Addressing Steven's comment to Sam Dufel's answer
Thanks, sounds like that's the way to go. But I just realized that I only want the optional whitespace characters if they follow a newline. So for example, "c\n ats" or "ca\n ts" should match. But wouldn't want "c ats" to match if there is no newline. Any ideas on how that might be done?
This should do the trick:
/c(?:\n\s*)?a(?:\n\s*)?t(?:\n\s*)?s/
See this page for all the different variations of 'cats' that this matches.
You can also solve this using conditionals, but they are not supported in the javascript flavor of regex.
You could put \s* inbetween every character in your search string so if you were looking for cat you would use c\s*a\s*t\s*s\s*s
It's long but you could build the string dynamically of course.
You can see it working here: http://www.rubular.com/r/zzWwvppSpE
If you only want to allow spaces, then
\bc *a *t *s\b
should do it. To also allow tabs, use
\bc[ \t]*a[ \t]*t[ \t]*s\b
Remove the \b anchors if you also want to find cats within words like bobcats or catsup.

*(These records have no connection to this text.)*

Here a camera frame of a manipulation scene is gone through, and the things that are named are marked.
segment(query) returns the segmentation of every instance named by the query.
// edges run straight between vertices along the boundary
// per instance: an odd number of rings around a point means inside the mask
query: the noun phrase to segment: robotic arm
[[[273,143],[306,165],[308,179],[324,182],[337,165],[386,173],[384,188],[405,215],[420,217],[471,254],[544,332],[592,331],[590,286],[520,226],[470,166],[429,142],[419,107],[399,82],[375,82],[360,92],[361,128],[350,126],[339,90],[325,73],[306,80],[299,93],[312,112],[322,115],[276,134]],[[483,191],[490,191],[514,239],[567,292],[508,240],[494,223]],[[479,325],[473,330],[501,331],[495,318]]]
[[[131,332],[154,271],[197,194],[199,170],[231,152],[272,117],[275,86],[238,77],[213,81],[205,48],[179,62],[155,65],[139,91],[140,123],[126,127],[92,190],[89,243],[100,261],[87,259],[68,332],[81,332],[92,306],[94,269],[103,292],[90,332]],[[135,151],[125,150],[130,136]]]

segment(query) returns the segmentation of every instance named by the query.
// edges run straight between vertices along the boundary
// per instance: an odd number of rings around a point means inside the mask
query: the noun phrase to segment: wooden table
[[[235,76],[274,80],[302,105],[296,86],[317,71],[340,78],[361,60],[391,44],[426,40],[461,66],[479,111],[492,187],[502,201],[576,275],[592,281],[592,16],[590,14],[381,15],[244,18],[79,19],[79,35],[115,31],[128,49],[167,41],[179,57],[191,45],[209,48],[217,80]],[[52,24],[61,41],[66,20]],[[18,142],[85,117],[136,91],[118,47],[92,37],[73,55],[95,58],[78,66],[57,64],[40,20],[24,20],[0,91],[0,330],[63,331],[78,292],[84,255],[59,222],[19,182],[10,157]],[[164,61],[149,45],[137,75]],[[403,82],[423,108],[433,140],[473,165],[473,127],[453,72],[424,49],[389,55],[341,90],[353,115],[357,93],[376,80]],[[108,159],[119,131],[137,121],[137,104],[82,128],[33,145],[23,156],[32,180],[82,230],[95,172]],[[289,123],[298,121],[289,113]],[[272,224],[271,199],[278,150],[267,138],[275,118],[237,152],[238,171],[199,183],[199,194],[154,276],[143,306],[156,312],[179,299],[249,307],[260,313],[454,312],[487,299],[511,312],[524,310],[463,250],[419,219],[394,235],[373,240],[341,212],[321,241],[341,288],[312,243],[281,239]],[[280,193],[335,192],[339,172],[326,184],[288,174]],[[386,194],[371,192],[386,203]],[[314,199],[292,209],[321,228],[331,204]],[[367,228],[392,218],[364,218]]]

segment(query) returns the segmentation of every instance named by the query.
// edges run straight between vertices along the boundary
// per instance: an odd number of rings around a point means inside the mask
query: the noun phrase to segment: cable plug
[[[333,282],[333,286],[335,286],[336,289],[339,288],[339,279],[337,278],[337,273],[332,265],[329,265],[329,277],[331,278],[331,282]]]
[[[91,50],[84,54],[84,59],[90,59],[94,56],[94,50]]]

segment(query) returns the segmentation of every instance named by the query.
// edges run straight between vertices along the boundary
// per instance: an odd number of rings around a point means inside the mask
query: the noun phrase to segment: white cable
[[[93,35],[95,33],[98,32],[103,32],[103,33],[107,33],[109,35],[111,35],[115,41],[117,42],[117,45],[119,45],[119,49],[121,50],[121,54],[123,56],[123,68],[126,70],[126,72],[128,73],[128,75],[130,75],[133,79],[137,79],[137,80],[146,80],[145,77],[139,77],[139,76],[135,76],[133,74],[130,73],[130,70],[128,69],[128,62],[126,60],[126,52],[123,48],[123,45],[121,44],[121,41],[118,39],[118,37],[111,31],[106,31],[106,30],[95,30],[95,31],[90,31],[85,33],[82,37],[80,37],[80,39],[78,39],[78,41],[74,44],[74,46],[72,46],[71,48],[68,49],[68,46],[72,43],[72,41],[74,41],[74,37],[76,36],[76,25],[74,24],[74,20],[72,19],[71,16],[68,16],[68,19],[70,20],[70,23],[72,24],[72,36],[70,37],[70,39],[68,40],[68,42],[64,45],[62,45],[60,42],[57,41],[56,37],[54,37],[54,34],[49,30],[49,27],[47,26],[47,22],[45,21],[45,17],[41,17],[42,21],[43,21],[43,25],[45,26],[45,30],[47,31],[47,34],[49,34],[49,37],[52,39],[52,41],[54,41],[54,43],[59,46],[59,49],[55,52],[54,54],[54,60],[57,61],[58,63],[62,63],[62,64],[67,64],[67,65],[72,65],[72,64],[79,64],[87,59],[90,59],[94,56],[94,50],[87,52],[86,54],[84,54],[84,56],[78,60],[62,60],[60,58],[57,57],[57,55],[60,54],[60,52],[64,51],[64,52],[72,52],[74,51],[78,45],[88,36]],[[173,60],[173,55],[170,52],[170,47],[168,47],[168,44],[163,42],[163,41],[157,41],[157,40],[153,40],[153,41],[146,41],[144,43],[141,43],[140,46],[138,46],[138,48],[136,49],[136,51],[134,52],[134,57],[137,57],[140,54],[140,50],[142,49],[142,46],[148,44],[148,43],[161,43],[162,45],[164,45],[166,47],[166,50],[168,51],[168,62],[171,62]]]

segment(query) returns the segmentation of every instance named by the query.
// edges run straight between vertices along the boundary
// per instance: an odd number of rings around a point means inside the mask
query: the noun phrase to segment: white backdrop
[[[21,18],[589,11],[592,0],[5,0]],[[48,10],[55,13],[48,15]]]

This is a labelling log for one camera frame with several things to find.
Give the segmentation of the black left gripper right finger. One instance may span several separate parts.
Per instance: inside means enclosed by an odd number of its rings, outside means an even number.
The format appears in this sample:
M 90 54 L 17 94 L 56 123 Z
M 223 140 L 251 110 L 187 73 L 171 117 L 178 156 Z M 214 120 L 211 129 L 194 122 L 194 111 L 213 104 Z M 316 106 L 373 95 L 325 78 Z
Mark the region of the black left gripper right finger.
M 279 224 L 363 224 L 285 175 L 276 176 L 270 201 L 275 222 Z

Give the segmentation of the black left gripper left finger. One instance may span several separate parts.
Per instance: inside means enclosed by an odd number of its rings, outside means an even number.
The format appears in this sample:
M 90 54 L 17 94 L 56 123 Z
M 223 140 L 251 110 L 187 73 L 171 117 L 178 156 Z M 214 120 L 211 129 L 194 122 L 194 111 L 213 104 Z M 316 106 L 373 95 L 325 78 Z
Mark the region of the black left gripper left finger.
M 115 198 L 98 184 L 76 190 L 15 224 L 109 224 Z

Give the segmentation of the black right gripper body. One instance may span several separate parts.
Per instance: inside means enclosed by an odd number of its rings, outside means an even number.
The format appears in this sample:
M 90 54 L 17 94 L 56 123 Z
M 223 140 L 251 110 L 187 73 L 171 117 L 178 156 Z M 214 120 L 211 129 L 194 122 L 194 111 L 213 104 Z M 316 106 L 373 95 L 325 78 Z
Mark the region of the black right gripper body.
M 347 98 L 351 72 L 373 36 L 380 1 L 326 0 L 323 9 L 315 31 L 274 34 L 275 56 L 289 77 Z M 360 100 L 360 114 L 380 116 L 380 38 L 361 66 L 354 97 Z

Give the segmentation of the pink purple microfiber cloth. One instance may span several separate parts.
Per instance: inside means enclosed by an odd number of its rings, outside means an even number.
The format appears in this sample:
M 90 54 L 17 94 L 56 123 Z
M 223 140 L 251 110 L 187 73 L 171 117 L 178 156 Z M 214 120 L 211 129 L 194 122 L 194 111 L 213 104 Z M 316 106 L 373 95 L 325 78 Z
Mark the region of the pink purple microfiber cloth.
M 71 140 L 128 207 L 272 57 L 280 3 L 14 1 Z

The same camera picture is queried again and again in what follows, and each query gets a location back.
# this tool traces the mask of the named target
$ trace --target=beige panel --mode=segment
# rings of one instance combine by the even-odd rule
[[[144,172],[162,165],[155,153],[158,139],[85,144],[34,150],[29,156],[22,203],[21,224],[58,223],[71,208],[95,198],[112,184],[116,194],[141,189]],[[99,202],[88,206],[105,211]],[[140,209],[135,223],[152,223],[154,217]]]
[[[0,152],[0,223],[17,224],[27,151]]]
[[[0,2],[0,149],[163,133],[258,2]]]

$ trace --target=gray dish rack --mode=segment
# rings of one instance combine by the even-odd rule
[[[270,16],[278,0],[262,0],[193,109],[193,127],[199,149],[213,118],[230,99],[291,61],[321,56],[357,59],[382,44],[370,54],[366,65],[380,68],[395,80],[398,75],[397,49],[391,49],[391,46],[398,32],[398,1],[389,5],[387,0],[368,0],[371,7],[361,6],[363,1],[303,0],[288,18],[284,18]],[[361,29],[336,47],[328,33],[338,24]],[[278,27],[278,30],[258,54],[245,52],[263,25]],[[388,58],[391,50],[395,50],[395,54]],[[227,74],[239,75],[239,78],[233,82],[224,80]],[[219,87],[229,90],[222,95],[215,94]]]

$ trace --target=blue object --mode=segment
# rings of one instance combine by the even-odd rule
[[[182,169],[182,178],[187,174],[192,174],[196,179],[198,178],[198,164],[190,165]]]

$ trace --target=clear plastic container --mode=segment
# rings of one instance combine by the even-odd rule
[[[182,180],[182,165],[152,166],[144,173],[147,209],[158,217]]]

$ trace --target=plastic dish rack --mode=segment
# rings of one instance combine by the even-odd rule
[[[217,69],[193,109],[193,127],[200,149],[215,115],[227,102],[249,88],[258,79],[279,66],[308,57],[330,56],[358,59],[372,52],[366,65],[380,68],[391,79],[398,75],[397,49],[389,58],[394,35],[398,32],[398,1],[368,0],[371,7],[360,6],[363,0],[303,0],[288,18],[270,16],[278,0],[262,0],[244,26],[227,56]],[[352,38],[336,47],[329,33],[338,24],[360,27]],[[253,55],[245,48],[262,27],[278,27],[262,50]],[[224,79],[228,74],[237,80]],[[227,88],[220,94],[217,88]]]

This approach can be used to automate this
(the following exemplary solution is in python, although obviously it can be ported to any language):
you can strip the whitespace beforehand AND save the positions of non-whitespace characters so you can use them later to find out the matched string boundary positions in the original string like the following:
def regex_search_ignore_space(regex, string):
no_spaces = ''
char_positions = []
for pos, char in enumerate(string):
if re.match(r'\S', char): # upper \S matches non-whitespace chars
no_spaces += char
char_positions.append(pos)
match = re.search(regex, no_spaces)
if not match:
return match
# match.start() and match.end() are indices of start and end
# of the found string in the spaceless string
# (as we have searched in it).
start = char_positions[match.start()] # in the original string
end = char_positions[match.end()] # in the original string
matched_string = string[start:end] # see
# the match WITH spaces is returned.
return matched_string
with_spaces = 'a li on and a cat'
print(regex_search_ignore_space('lion', with_spaces))
# prints 'li on'
If you want to go further you can construct the match object and return it instead, so the use of this helper will be more handy.
And the performance of this function can of course also be optimized, this example is just to show the path to a solution.
The accepted answer will not work if and when you are passing a dynamic value (such as "current value" in an array loop) as the regex test value. You would not be able to input the optional white spaces without getting some really ugly regex.
Konrad Hoffner's solution is therefore better in such cases as it will strip both the regest and test string of whitespace. The test will be conducted as though both have no whitespace.